Wednesday, June 14, 2017

Wooden Boat Show at Mystic Seaport

The Wooden Boat Show happens the last weekend of June, at Mystic Seaport Museum in Connecticut. This has been the venue for the past decade, all of which we have participated in the show. This started with us exhibiting the prototype Paper Jet at the 2007 show, where she won the Innovation Award on the Concourse D'elegance. She was a lonely modern trapeze skiff in a sea of traditional boats.

This year the show will be 30th June through to 2nd July. We will have the Paper Jet there again but she will be accompanied by two of our other designs, both exhibited by their builders in the "I Built it Myself" part of the show.

The Argie 15 that Kevin Agee has been building the past few months will be there. I built the striped spars using birdsmouth details, from alternating strakes of poplar and cedar. I also completed the daggerboard and keel using the striped blanks that were laminated from the same two species by Kevin. We launched her on Sunday and I will be sailing her on the North Carolina Sounds at Cape Hatteras for the next few days. For the moment she has some rig pieces filched from the Paper Jet due to lack of time to make new but she will have all her own parts for the show.
"Argie" gets wet for the first time. Me at the stern, builder Kevin Agee at the bow.
The first sail, in very light breeze.
The Argie 15 is our most popular design but we haven't seen one on the Wooden Boat Show before. If you are in New England and have built an Argie 15, here is an opportunity to show your boat along with our new one.
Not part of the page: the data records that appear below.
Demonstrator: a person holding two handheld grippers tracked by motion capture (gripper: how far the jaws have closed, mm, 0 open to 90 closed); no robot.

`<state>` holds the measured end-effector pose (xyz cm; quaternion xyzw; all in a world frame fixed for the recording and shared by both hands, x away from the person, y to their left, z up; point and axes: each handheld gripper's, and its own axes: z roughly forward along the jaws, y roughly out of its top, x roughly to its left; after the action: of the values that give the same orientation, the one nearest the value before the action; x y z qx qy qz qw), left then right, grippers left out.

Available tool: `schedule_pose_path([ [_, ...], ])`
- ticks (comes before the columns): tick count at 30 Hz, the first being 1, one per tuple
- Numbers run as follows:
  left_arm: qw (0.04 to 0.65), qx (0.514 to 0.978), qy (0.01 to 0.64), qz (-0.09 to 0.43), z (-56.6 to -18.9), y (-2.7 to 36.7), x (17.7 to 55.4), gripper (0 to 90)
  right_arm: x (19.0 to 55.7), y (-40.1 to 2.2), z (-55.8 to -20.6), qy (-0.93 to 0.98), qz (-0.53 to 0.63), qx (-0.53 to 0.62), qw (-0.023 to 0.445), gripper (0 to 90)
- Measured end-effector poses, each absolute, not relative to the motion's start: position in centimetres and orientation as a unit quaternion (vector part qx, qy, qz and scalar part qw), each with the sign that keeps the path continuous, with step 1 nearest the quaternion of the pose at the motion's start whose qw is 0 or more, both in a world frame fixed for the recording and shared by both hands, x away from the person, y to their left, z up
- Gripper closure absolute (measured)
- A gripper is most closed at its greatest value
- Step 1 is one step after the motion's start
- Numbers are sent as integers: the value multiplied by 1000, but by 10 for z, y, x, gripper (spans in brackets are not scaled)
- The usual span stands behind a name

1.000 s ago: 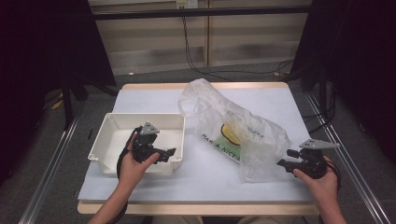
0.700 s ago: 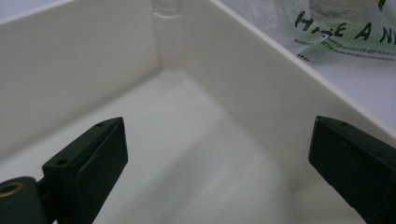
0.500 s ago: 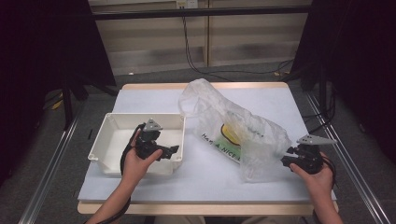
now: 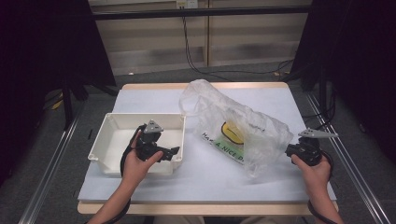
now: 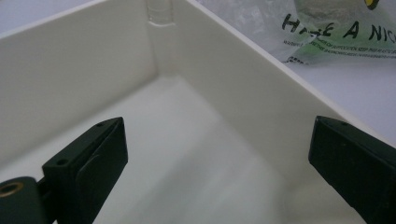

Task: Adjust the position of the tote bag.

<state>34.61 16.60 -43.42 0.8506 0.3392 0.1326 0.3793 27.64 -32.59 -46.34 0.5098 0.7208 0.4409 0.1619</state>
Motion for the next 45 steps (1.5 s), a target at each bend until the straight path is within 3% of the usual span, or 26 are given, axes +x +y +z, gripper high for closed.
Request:
schedule_pose_path([
  [13, 373, 856, 333, 132, -433, 163, 344, 46, 310, -321, -460, 737, 413, 504, 176, 900],
  [20, 377, 852, 338, 132, -434, 164, 343, 46, 295, -327, -464, 730, 432, 501, 169, 888],
  [23, 378, 853, 336, 130, -433, 164, 343, 46, 279, -329, -462, 734, 435, 493, 171, 799],
  [25, 376, 853, 337, 131, -433, 162, 342, 46, 270, -329, -459, 736, 428, 494, 179, 666],
  [27, 377, 854, 332, 133, -433, 161, 341, 46, 263, -328, -457, 737, 432, 489, 175, 601],
  [29, 374, 856, 332, 132, -433, 160, 341, 46, 257, -325, -455, 736, 430, 490, 183, 458],
  [31, 375, 856, 331, 130, -432, 161, 341, 47, 254, -321, -453, 741, 429, 484, 180, 456],
  [33, 378, 854, 331, 132, -432, 161, 341, 47, 252, -316, -452, 746, 417, 484, 192, 371],
  [36, 375, 856, 330, 135, -432, 162, 340, 47, 255, -314, -449, 734, 430, 491, 187, 314],
  [41, 380, 853, 333, 133, -433, 163, 342, 47, 262, -316, -447, 728, 431, 498, 189, 372],
  [45, 382, 852, 332, 131, -433, 162, 342, 47, 273, -318, -453, 728, 434, 500, 181, 572],
])
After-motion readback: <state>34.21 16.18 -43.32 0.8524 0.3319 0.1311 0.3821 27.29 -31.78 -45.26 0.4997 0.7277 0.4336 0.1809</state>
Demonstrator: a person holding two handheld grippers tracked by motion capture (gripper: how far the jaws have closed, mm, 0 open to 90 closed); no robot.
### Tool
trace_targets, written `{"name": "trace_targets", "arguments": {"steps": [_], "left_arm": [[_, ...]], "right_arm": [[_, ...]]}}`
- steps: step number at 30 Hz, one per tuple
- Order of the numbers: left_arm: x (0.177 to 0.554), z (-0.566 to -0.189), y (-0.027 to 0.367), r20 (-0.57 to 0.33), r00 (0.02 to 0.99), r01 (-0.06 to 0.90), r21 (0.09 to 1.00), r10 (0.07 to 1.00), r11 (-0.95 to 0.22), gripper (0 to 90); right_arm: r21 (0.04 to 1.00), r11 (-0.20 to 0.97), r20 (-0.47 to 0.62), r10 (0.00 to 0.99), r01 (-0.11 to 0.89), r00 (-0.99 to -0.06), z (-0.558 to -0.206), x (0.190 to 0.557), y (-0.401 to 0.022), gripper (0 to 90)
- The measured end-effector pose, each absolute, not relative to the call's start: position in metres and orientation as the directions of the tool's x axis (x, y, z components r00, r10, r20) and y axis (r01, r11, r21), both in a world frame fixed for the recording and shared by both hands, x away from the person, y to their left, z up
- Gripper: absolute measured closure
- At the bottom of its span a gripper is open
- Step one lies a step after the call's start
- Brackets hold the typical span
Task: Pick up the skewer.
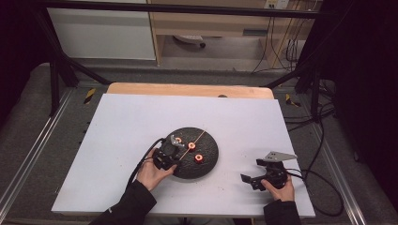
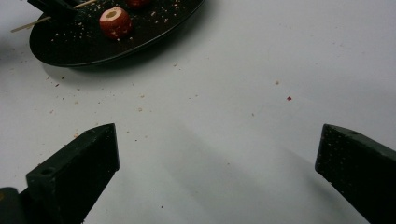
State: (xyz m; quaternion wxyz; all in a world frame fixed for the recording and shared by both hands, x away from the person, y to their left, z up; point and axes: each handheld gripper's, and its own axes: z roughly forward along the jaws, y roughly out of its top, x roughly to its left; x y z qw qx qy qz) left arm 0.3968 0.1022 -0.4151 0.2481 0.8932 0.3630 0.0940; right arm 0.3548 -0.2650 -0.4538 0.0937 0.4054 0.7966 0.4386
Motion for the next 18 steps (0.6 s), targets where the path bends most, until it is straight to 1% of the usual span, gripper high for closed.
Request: {"name": "trace_targets", "arguments": {"steps": [10,13,18], "left_arm": [[0.3978,-0.4173,0.0973,0.011,0.702,0.618,0.488,0.712,-0.616,84.2],[0.3974,-0.4170,0.0961,0.020,0.697,0.621,0.484,0.717,-0.617,87.4],[0.3971,-0.4167,0.0958,0.019,0.692,0.626,0.481,0.722,-0.614,87.6]], "right_arm": [[0.774,0.286,0.210,0.727,0.566,-0.654,-0.4537,0.3548,-0.2649,0.5],[0.774,0.287,0.208,0.727,0.564,-0.655,-0.4537,0.3548,-0.2651,0.5],[0.775,0.284,0.210,0.726,0.565,-0.654,-0.4535,0.3547,-0.2651,0.5]]}}
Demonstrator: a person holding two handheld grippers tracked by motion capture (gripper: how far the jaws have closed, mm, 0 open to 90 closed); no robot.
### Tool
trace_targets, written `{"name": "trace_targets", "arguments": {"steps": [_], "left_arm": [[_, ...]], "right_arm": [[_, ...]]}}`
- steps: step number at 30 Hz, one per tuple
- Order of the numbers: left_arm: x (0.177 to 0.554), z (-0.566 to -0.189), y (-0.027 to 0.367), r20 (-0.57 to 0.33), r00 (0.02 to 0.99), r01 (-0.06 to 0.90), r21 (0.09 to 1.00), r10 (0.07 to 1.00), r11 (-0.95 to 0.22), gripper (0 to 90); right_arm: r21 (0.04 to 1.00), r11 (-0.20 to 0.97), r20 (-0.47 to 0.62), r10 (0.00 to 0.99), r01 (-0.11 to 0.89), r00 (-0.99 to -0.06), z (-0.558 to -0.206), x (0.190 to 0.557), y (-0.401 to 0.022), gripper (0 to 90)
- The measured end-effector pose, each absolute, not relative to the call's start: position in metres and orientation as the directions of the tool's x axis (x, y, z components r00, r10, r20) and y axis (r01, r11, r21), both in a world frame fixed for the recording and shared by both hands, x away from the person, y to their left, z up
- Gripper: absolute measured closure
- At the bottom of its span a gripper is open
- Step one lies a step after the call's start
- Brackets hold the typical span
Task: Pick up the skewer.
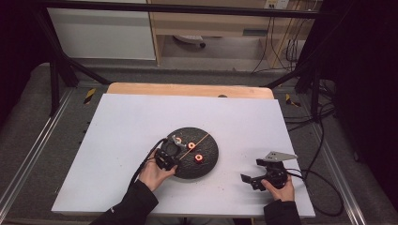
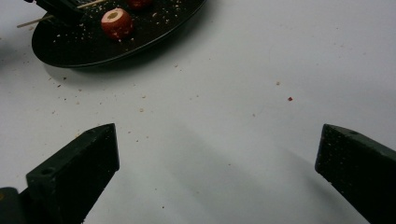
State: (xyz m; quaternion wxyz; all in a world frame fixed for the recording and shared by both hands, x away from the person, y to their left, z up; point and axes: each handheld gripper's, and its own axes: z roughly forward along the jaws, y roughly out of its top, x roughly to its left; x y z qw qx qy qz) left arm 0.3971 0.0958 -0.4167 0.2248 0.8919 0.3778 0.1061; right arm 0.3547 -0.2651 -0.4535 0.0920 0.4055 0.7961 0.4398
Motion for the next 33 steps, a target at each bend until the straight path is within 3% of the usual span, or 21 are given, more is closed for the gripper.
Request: {"name": "trace_targets", "arguments": {"steps": [12,33], "left_arm": [[0.390,-0.410,0.113,0.009,0.704,0.596,0.537,0.710,-0.597,87.9],[0.355,-0.407,0.195,-0.065,0.687,0.537,0.717,0.724,-0.445,87.9]], "right_arm": [[0.773,0.287,0.206,0.729,0.565,-0.653,-0.454,0.355,-0.265,0.5],[0.760,0.281,0.213,0.745,0.587,-0.632,-0.455,0.356,-0.263,0.5]]}}
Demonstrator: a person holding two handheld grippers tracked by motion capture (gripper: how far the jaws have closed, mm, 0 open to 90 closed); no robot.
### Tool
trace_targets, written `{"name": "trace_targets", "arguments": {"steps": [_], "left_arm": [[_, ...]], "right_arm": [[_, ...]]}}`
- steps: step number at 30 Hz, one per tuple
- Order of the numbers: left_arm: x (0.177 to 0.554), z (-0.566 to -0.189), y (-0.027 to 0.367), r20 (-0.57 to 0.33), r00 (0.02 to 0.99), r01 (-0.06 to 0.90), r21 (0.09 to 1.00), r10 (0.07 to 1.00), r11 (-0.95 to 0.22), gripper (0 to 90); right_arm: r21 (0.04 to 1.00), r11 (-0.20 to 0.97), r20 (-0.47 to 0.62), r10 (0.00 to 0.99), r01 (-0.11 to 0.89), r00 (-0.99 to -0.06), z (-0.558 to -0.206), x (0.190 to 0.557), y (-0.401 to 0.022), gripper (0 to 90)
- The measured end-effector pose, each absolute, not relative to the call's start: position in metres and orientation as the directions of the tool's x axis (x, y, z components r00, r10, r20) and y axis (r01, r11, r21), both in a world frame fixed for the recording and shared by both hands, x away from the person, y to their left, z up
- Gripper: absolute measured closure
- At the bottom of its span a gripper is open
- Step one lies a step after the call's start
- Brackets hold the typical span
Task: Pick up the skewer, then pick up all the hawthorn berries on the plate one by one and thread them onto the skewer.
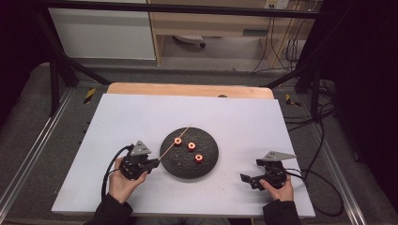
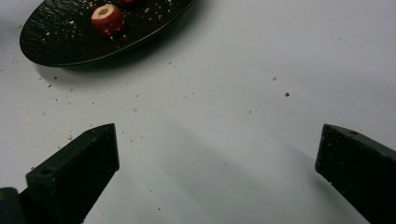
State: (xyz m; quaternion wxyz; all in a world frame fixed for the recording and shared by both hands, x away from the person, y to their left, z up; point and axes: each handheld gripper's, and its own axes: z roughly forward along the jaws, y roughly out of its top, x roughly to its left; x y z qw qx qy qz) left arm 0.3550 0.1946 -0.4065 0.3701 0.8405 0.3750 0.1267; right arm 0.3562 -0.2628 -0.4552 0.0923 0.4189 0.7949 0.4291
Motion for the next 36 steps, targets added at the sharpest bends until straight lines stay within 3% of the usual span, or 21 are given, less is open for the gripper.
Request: {"name": "trace_targets", "arguments": {"steps": [17,36], "left_arm": [[0.329,-0.432,0.235,-0.107,0.698,0.491,0.791,0.708,-0.364,87.9],[0.324,-0.436,0.240,-0.104,0.701,0.471,0.811,0.706,-0.347,87.8]], "right_arm": [[0.765,0.278,0.194,0.760,0.580,-0.620,-0.448,0.357,-0.247,0.4],[0.749,0.335,0.170,0.737,0.572,-0.654,-0.432,0.366,-0.194,0.5]]}}
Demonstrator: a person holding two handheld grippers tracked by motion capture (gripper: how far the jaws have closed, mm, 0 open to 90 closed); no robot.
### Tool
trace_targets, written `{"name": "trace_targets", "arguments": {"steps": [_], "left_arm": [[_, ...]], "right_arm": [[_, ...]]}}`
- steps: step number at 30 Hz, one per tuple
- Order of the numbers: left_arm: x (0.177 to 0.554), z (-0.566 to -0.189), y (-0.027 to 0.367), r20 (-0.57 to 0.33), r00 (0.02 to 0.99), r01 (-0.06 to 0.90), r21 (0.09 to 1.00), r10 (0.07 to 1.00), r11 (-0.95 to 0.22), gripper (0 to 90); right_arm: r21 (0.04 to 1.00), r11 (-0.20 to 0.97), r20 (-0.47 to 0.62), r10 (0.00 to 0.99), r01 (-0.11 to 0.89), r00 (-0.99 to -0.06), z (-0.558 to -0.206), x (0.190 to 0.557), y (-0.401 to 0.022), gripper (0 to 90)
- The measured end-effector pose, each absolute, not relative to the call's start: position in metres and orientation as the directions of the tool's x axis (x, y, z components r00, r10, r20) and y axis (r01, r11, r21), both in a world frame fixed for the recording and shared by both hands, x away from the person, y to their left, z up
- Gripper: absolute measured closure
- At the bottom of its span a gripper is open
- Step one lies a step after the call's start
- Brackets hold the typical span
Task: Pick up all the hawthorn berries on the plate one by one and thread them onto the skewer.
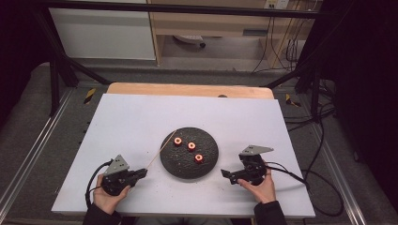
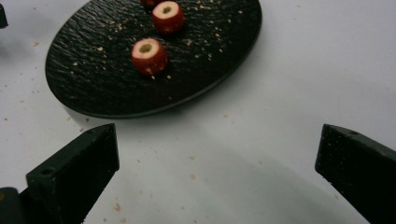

The other new boat is the prototype of the Didi Sport 15 (DS15) design, which was commissioned by Hunter Gall. Hunter has built her over a long period and has produced a very interesting boat in a red, white and blue colour theme. Hunter is Australian but now Naturalized American. The red/white/blue is a patriotic choice of colours and his hull has a small US flag laminated into the epoxy under the stern.
Red deck, blue hull and white trim

The DS15 has a very modern hull with a bit of retro-styling in the deck details.
The colours aren't sprayed paint, as most would expect, which would give opaque finishes. Instead, Hunter dyed the plywood surfaces to allow the grain to show through, then coated with clear epoxy finished with clearcote to add depth and UV protection. This is a radius chine plywood boat, so the rounded part of the hull is laminated from two layers of plywood strips. The strips of the outer layer were edge-matched so that the grain runs through, with very tight joints that are almost invisible The result is a very interesting boat. Come to the show to see her, inspiration from an amateur builder who has never built a boat before.